> _Exercise_
All lines between the start of the listing below and the line containing "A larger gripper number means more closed", inclusive, must be repeated exactly.

> _Task input_

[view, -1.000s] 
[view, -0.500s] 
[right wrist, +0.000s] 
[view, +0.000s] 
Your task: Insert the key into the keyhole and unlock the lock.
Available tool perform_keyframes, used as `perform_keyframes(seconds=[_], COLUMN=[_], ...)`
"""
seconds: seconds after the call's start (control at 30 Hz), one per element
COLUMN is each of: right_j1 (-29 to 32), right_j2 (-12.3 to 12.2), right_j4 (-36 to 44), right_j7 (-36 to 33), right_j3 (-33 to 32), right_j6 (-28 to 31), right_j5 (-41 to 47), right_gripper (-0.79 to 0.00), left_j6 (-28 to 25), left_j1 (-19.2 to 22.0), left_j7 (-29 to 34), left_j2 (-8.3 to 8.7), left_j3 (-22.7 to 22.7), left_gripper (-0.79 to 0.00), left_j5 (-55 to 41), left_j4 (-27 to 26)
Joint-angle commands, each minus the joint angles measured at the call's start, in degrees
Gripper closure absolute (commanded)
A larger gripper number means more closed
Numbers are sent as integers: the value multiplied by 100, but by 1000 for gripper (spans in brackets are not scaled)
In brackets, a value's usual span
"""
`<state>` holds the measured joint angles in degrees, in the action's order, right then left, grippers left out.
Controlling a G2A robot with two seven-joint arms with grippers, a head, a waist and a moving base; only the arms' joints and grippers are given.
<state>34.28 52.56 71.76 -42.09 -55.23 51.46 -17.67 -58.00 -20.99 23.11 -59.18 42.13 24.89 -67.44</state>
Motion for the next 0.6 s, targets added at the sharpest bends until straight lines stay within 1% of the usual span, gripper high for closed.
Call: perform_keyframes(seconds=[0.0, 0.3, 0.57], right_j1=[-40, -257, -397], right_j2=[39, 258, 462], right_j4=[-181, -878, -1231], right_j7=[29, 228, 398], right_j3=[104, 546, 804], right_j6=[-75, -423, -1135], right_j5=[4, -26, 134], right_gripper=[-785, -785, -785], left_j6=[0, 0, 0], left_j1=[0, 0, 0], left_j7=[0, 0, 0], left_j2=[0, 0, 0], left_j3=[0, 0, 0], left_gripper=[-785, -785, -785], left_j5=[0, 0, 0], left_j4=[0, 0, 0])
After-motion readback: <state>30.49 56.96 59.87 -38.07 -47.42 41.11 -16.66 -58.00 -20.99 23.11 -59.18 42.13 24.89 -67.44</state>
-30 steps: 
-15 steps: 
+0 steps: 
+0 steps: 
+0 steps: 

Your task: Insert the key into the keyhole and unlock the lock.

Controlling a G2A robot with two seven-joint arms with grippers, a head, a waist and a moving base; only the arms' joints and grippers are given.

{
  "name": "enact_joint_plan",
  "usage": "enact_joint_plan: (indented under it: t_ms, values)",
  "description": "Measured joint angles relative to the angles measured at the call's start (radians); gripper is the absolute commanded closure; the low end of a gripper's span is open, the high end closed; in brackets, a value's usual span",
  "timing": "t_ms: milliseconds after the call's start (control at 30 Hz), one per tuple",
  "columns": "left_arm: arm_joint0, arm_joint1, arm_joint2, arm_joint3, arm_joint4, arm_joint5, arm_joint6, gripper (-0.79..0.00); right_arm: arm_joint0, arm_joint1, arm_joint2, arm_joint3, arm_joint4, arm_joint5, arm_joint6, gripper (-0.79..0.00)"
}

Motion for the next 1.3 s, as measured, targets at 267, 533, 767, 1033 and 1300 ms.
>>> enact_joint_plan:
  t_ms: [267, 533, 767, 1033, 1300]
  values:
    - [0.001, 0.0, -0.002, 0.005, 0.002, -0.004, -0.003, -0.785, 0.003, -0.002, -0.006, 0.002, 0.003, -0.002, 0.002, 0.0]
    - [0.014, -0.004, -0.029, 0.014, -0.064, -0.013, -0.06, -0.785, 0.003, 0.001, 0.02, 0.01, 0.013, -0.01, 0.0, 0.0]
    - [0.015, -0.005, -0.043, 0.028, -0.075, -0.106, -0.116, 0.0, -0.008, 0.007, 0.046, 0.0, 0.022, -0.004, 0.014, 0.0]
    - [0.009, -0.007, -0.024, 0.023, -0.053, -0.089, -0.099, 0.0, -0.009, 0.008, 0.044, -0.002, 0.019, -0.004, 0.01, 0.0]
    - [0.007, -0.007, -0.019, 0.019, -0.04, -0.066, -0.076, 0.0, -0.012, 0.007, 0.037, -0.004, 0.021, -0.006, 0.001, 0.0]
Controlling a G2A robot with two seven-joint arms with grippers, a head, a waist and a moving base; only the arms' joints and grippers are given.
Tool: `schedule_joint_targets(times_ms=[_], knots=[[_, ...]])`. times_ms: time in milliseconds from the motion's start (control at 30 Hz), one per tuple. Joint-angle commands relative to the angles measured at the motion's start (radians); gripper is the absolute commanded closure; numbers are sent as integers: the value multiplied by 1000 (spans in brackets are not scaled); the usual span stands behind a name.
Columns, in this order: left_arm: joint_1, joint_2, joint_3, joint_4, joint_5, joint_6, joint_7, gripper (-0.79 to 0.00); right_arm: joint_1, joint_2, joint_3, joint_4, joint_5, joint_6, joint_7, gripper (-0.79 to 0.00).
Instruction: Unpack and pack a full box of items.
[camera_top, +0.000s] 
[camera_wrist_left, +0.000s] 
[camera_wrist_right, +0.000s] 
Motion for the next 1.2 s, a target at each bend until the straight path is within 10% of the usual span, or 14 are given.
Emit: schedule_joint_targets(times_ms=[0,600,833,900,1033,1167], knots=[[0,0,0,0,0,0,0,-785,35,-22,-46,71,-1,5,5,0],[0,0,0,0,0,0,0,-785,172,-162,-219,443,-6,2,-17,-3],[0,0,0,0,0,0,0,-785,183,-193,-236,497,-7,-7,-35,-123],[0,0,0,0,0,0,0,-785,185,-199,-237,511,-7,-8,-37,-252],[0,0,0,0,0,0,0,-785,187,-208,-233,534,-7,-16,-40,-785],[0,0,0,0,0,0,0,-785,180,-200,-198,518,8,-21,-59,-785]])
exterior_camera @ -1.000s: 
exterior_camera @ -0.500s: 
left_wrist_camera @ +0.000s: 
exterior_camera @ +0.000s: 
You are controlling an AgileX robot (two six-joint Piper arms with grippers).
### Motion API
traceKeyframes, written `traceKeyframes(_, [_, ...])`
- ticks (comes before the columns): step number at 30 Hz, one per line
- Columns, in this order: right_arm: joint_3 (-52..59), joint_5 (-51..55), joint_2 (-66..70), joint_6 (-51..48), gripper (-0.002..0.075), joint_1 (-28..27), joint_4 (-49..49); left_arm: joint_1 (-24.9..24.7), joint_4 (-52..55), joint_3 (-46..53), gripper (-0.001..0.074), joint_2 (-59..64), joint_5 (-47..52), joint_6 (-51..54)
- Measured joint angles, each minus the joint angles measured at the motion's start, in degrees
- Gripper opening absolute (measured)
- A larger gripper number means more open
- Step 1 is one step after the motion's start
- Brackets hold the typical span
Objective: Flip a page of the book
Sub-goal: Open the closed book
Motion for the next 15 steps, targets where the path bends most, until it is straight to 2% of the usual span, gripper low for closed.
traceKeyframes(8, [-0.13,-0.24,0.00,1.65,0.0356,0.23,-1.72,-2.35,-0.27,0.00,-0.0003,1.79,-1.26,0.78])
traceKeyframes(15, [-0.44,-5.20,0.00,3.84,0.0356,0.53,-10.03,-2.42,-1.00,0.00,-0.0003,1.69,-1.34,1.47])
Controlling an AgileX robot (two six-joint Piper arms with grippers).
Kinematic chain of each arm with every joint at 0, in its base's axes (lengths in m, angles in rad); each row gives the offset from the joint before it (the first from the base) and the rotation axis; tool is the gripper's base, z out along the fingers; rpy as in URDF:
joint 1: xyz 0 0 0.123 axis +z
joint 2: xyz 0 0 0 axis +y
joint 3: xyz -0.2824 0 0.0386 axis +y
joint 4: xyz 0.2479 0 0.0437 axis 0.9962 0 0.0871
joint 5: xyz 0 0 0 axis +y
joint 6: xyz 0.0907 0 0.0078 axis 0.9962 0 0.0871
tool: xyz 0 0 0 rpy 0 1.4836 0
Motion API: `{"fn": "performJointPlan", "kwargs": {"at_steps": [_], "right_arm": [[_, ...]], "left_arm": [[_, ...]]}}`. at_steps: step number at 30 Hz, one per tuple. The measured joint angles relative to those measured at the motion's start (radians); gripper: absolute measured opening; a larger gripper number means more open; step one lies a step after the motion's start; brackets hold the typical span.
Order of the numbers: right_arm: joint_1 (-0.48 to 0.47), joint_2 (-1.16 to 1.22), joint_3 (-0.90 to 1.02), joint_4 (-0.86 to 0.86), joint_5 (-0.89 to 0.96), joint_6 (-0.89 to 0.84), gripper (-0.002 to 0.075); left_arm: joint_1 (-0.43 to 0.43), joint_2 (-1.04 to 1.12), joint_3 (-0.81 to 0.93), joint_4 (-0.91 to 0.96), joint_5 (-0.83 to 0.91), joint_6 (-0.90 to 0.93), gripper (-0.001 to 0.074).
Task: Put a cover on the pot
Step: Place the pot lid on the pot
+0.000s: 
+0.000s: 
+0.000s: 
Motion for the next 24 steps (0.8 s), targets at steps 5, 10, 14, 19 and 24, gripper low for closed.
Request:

> _Answer for this exercise_
[view, -1.000s] 
[view, -0.500s] 
[right wrist, +0.000s] 
[view, +0.000s] 
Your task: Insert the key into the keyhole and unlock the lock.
Available tool perform_keyframes, used as `perform_keyframes(seconds=[_], COLUMN=[_], ...)`
"""
seconds: seconds after the call's start (control at 30 Hz), one per element
COLUMN is each of: right_j1 (-29 to 32), right_j2 (-12.3 to 12.2), right_j4 (-36 to 44), right_j7 (-36 to 33), right_j3 (-33 to 32), right_j6 (-28 to 31), right_j5 (-41 to 47), right_gripper (-0.79 to 0.00), left_j6 (-28 to 25), left_j1 (-19.2 to 22.0), left_j7 (-29 to 34), left_j2 (-8.3 to 8.7), left_j3 (-22.7 to 22.7), left_gripper (-0.79 to 0.00), left_j5 (-55 to 41), left_j4 (-27 to 26)
Joint-angle commands, each minus the joint angles measured at the call's start, in degrees
Gripper closure absolute (commanded)
A larger gripper number means more closed

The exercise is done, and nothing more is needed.